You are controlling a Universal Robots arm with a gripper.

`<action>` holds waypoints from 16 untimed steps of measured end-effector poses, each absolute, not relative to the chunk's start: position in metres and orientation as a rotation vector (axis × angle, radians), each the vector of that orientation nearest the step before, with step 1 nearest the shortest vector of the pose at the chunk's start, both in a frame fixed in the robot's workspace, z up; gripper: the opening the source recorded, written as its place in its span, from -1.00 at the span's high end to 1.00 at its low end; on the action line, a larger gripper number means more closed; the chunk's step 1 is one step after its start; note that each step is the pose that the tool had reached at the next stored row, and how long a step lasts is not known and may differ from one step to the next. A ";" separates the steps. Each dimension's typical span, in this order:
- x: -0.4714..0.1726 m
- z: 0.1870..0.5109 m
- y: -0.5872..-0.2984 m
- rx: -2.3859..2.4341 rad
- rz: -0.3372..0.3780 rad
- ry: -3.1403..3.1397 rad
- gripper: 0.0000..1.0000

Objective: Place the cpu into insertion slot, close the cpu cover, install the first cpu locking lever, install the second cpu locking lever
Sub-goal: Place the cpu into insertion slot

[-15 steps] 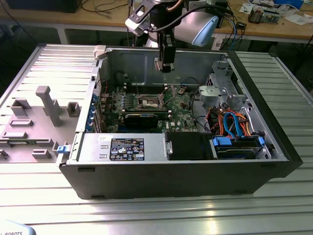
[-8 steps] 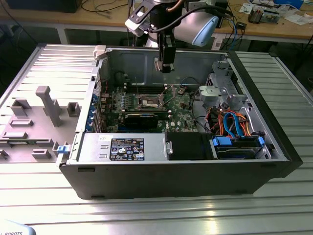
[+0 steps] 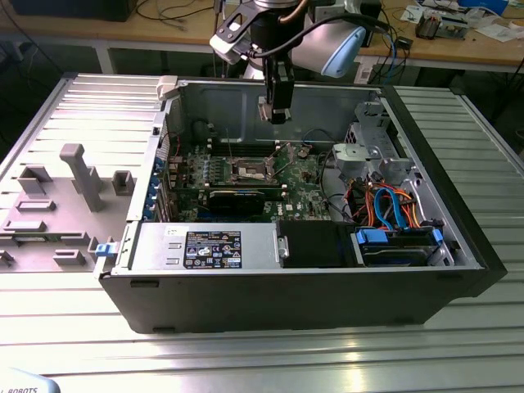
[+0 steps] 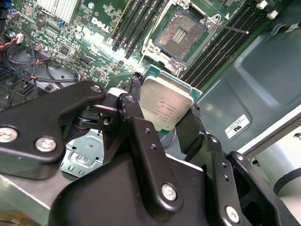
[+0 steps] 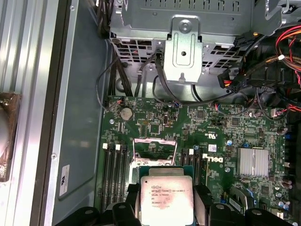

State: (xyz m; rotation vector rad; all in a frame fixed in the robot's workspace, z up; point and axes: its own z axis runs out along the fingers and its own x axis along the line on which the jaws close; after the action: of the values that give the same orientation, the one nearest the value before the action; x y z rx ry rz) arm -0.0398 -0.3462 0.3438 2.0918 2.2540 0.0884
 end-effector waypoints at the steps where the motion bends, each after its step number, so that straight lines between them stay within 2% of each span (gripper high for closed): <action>1: -0.040 0.344 -0.346 2.092 0.088 2.254 -0.08; 16: -0.044 0.330 -0.346 2.161 0.079 2.184 -0.08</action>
State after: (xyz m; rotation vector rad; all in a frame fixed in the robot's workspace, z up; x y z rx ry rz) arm -0.0436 -0.3463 0.3302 2.1611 2.1836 0.0786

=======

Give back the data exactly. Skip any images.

#### [Solution to this exercise]
You are controlling a Universal Robots arm with a gripper.

`<action>` holds waypoints from 16 untimed steps of measured end-effector poses, each absolute, not relative to the chunk's start: position in metres and orientation as a rotation vector (axis × angle, radians), each the vector of that orientation nearest the step before, with step 1 nearest the shortest vector of the pose at the chunk's start, both in a frame fixed in the robot's workspace, z up; gripper: the opening the source recorded, written as its place in its span, from -1.00 at the span's high end to 1.00 at its low end; on the action line, a larger gripper number means more closed; the chunk's step 1 is one step after its start; note that each step is the pose that the tool had reached at the next stored row, and how long a step lasts is not known and may differ from one step to the next. A ";" separates the steps. Each dimension's typical span, in this order:
- x: -0.4714..0.1726 m
- z: 0.1870..0.5109 m
- y: -0.5872..-0.2984 m
- rx: -2.3859..2.4341 rad
- rz: -0.3372..0.3780 rad
- ry: -3.1403..3.1397 rad
- gripper: 0.0000..1.0000

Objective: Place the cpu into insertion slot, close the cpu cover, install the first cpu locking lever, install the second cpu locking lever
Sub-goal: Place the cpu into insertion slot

[-15 steps] 
[-8 steps] 
[+0 steps] 
[+0 steps] 
[+0 steps] 

State: (xyz m; rotation vector rad; all in a frame fixed in the robot's workspace, z up; point and axes: its own z axis runs out along the fingers and its own x axis along the line on which the jaws close; after the action: of the values that give the same orientation, the one nearest the value before the action; x y z rx ry rz) arm -0.0398 -0.3462 0.3438 2.0918 2.2540 0.0884
 end-effector waypoints at the steps where the motion bends, each after its step number, so that straight lines between them stay within 2% of each span (gripper high for closed): <action>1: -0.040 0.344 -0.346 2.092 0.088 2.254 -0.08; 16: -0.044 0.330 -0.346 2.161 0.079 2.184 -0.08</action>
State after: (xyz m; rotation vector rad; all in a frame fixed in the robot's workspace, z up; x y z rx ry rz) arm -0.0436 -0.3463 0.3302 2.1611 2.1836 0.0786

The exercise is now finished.